その前にもう一人の男がやって来た。長い髪を、金と茶色の斑に染めた男であった。彼は、いやらしい笑みを唇に貼り付けながら、瑞穂の顔に向かって手を伸ばす。
いやいやをするように、身を揉む瑞穂を、後ろからスキンヘッドの男が押さえ付け、その可愛らしい形の鼻頭を、長髪の男が親指の腹と人差し指の側面で抓んだ。そうして次の瞬間、めじぃ、という嫌な音がした。
「ぶぎゃっ」
潰れた蛙のような悲鳴が、瑞穂の口から漏れた。スキンヘッドの男の手から解放された瑞穂は、その場に膝を着き、顔を手で覆って俯いた。その手の指の隙間から、赤い液体がどろどろとこぼれ落ちて来る。
夕希はぞっとした。あの男は、迷う事なく瑞穂の鼻の骨を折ったのだ。
余りの事に声を上げそうになったが、必死に堪えた。少女の鼻を平然と折る事が出来る男たちに、その様子を見ていた事が分かれば、どんな事をされるか、分かったものではない。
いや、分かっている事はある。それは、少なくとも鼻を折り曲げられると同等か、それ以上の事をされるという事だ。
夕希は跳ね回る心臓を押さえ付けながら、足音を立てないよう、その場を離れた。離れると言っても、遠くまで離れるには時間がなかった。どうにか、今、この路地の前を通り過ぎようとしただけである事を装って、歩き出した。
これに、制服を着崩した少女たちが気付いたかどうかは分からない。ただ、夕希が彼女らに声を掛けられる事だけはなかった。
「これに懲りたら、下手な事はするんじゃないよ。やりたいんだったら、私たちに話を通す事だね」
げらげらという下品な笑い声と共に言い残して、少女と女、二人の男は、その場を去って行った。建物と建物の間の闇の中に、少女が蹲って嗚咽を漏らしている。折られた鼻から血をこぼして、地面に滴り落ちる涙と、赤い液体を混ぜている。
その姿を、ひっそりと戻って来た夕希が眺めていた。制服を着崩した少女たちが去ったのを確認して、すぐに戻ったのだ。
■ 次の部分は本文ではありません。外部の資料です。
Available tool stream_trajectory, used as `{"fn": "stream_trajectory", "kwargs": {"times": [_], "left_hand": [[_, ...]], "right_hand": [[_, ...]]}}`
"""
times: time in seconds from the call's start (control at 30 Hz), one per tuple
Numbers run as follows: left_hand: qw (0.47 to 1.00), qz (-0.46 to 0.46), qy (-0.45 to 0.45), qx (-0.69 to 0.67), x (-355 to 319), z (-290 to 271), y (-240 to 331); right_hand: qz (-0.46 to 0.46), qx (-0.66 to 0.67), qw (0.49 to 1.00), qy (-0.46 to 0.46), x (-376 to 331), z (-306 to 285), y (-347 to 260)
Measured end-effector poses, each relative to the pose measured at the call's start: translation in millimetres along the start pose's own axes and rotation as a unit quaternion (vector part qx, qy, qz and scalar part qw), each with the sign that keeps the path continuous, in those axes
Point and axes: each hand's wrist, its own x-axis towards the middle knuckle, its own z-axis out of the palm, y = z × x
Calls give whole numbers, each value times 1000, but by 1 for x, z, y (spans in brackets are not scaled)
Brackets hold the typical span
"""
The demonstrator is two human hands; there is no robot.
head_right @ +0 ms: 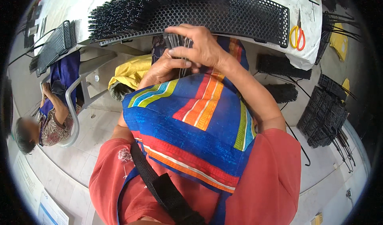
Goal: The person is manually inserting small metal tubes into a plastic brush base to assemble industrial brushes.
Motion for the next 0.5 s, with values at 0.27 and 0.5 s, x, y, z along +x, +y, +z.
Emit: {"fn": "stream_trajectory", "kwargs": {"times": [0.27, 0.5], "left_hand": [[985, 135, -1, 107, -19, 6, 8], [990, 125, 56, 45, -6, 3, 6]], "right_hand": [[52, 188, 946, 260, -11, -13, 9], [118, 175, 929, 303, -25, -2, 26]]}}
夕希は震える手でスマートフォンを取り出すと、救急車を呼んだ。現在地を聞かれると、かちかちと歯を打ち鳴らし、言葉にならない言葉を紡ぎながら、どうにか答えた。
通話を終了し、夕希は踵を返した。膝ががくがくと震えていた。ふくよかな唇が、真っ蒼になっている。眼の焦点は合わない。歯と歯がかち合う音が、家に着くまでずっと鳴り響いていた。
何故か――滂沱の涙がこぼれ落ちた。心臓が、異様な熱を孕んでいる。夕希の身体が、疼き始めていた。